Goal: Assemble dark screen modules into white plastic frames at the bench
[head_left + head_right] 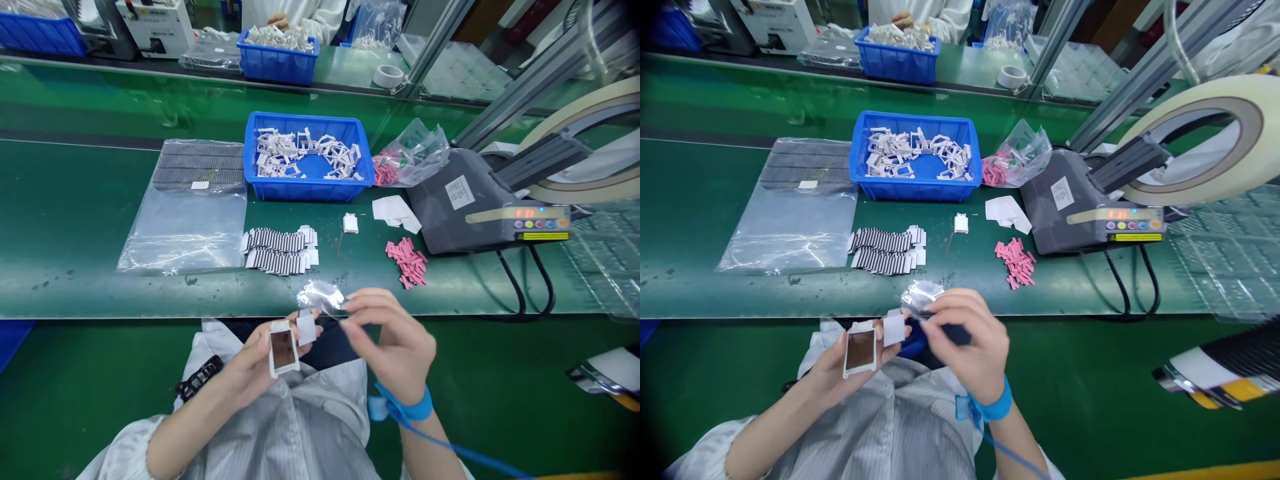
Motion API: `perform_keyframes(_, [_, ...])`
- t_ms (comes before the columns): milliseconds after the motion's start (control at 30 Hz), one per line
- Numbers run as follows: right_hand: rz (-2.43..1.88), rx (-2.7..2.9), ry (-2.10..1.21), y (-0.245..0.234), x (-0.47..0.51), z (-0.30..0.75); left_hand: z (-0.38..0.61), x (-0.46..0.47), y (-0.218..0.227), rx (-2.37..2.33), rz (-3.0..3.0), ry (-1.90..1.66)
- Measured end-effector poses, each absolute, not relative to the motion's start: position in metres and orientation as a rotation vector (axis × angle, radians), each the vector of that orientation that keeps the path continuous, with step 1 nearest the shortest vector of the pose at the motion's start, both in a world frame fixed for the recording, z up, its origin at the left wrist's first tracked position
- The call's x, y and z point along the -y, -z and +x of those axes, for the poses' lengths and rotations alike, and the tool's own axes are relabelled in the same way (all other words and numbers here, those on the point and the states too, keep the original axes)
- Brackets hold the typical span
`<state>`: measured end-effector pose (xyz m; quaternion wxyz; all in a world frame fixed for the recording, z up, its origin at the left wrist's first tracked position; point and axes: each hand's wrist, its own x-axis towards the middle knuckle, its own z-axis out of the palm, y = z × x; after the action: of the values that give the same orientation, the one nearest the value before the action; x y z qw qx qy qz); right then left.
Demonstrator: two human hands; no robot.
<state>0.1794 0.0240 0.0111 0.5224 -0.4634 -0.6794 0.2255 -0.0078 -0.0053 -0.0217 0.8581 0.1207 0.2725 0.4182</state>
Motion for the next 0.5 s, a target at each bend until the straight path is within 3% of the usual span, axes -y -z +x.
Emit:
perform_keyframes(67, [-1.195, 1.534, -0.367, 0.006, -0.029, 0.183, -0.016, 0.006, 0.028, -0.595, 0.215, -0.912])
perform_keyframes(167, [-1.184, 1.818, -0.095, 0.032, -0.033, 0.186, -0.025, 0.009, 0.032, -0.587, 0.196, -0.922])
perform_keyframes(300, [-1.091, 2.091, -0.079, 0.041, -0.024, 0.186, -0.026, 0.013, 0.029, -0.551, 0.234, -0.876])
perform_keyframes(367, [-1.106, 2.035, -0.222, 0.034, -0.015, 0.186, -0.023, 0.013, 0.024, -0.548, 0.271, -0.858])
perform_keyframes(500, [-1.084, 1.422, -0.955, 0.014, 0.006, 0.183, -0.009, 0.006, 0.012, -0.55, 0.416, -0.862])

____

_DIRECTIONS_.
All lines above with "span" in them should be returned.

_EXPECTED OUTPUT_.
- Brackets hold the typical span
Motion for the next 0.5 s, a target at each bend until the straight path is within 3% of the usual span, axes -y -z +x.

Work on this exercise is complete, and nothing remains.